KULIAHALISLAM.COM- Hedonisme, secara etimologi berasal dari kata Yunani “hedone” yang berarti kesenangan. Menurut Epicurus (yang menjadi sumber pencerahan Karl Marx dan John Locke), hedonisme adalah sebuah aliran filsafat yang menekankan bahwa kesenangan adalah tujuan hidup manusia. Dalam pandangan kekinian, hedonisme telah berkembang menjadi sebuah gaya hidup yang memprioritaskan kesenangan dan kenikmatan duniawi.
Jean Baudrillard, seorang sosiolog Prancis menjabarkan bahwa hedonisme dalam masyarakat modern telah menjadi sebuah “sistem nilai” yang membentuk perilaku dan gaya hidup manusia (Baudrillard, 1998). Contohnya, banyak orang yang menghabiskan waktu dan uangnya untuk membeli barang-barang mewah, berlibur ke tempat-tempat eksotis, dan menikmati makanan serta minuman yang mahal.
Dalam sudut pandang Islam, gaya hidup hedonis yang diilhami dari hedonisme merupakan sesuatu yang dilarang. Allah SWT berfirman dalam Al-Qur’an, “Dan janganlah kamu mengikuti langkah-langkah setan. Sesungguhnya setan itu musuh yang nyata bagi kamu” (QS. Al-Baqarah: 168). Nabi Muhammad SAW juga bersabda, “Sungguh, kesenangan duniawi itu adalah musuh bagi kamu” (HR. Muslim).
Syaikhul Imam Al-Ghazali, juga pernah mengingatkan bahwa hedonisme dapat membawa manusia kepada perilaku yang tidak terkendali dan dapat menimbulkan kerusakan. Bahkan penelitian terkini menunjukkan bahwa gaya hidup hedonis dapat menyumbang dorongan perilaku agresif kriminal. Dalam teori psikologi, ketika seseorang terlalu fokus pada kesenangan dan kenikmatan duniawi, mereka dapat menjadi lebih agresif dan cenderung melakukan tindakan kriminal untuk memenuhi kebutuhan mereka (Kashdan & Ciarrochi, 2013).

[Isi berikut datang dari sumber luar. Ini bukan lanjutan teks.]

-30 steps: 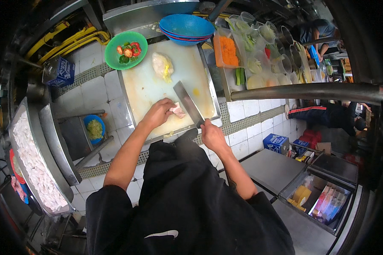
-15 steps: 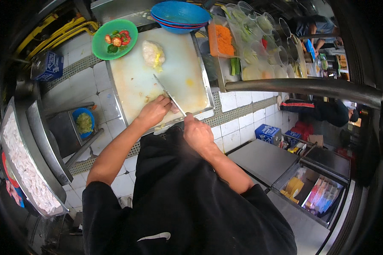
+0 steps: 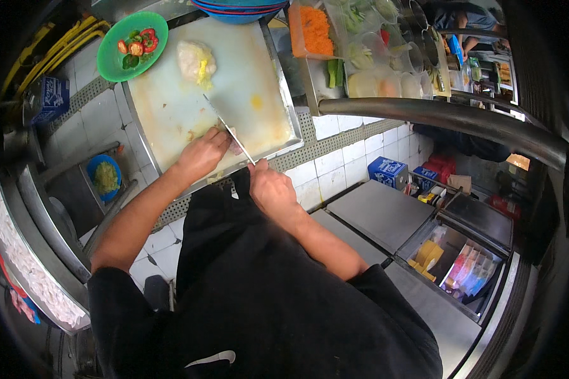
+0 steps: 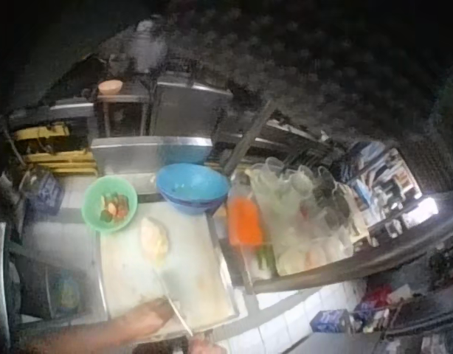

Kejadian pembunuhan pegawai BPS di Halmahera adalah contoh hipotesa teori tersebut bekerja. Seseorang yang harusnya hidup dalam kemapanan hirarki sosial ternyata tega membunuh rekan sejawatnya hanya untuk memuaskan kebutuhan tersiernya yaitu kesenangan. Padahal seharusnya dengan posisi seperti itu, seorang pegawai akan lebih fokus merencanakan capaian masadepan, dibandingkan berpikir bagaimana mendapatkan kesenangan dan pengakuan.
Sebagai muslim modern, kita harus lebih bijak memahami bahwa gaya hidup hedonis adalah perilaku yang jauh dari nilai-nilai Islam. Perilaku yang ingin dilihat atau ujub/riya adalah sesuatu yang dilarang dalam agama. Imam Ibn Qayyim, pernah mengingatkan bahwa ,Ujub dan riya adalah dua penyakit yang dapat membinasakan seseorang. Maka kesederhanaan adalah sesuatu yang harus menjadi lifestyle seorang muslim modern, dalam menyeimbangkan kehidupan. Sederhana bukan berarti tampil miskin, melainkan tampil sebagaimana adanya. Bahkan menurut Imam Al-Ghazali, “Kesederhanaan adalah kunci kebahagiaan”.
Terakhir, kita harus memahami bahwa kehidupan dunia hanya sementara. Allah SWT berfirman dalam Al-Qur’an, “Dan kehidupan dunia ini tidak lain hanyalah kesenangan yang memperdayakan” (QS. Ali Imran: 185). Oleh karenanya, memurnikan niat kehidupan kita sekaligus memperbanyak amal ibadah adalah sebuah prinsip yang harus dipegang oleh seorang muslim modern. Sebab realita hidup kita sebagai manusia, tiada seindah untaian kata: Muda foya foya, Tua Kaya Raya, Mati Masuk Surga.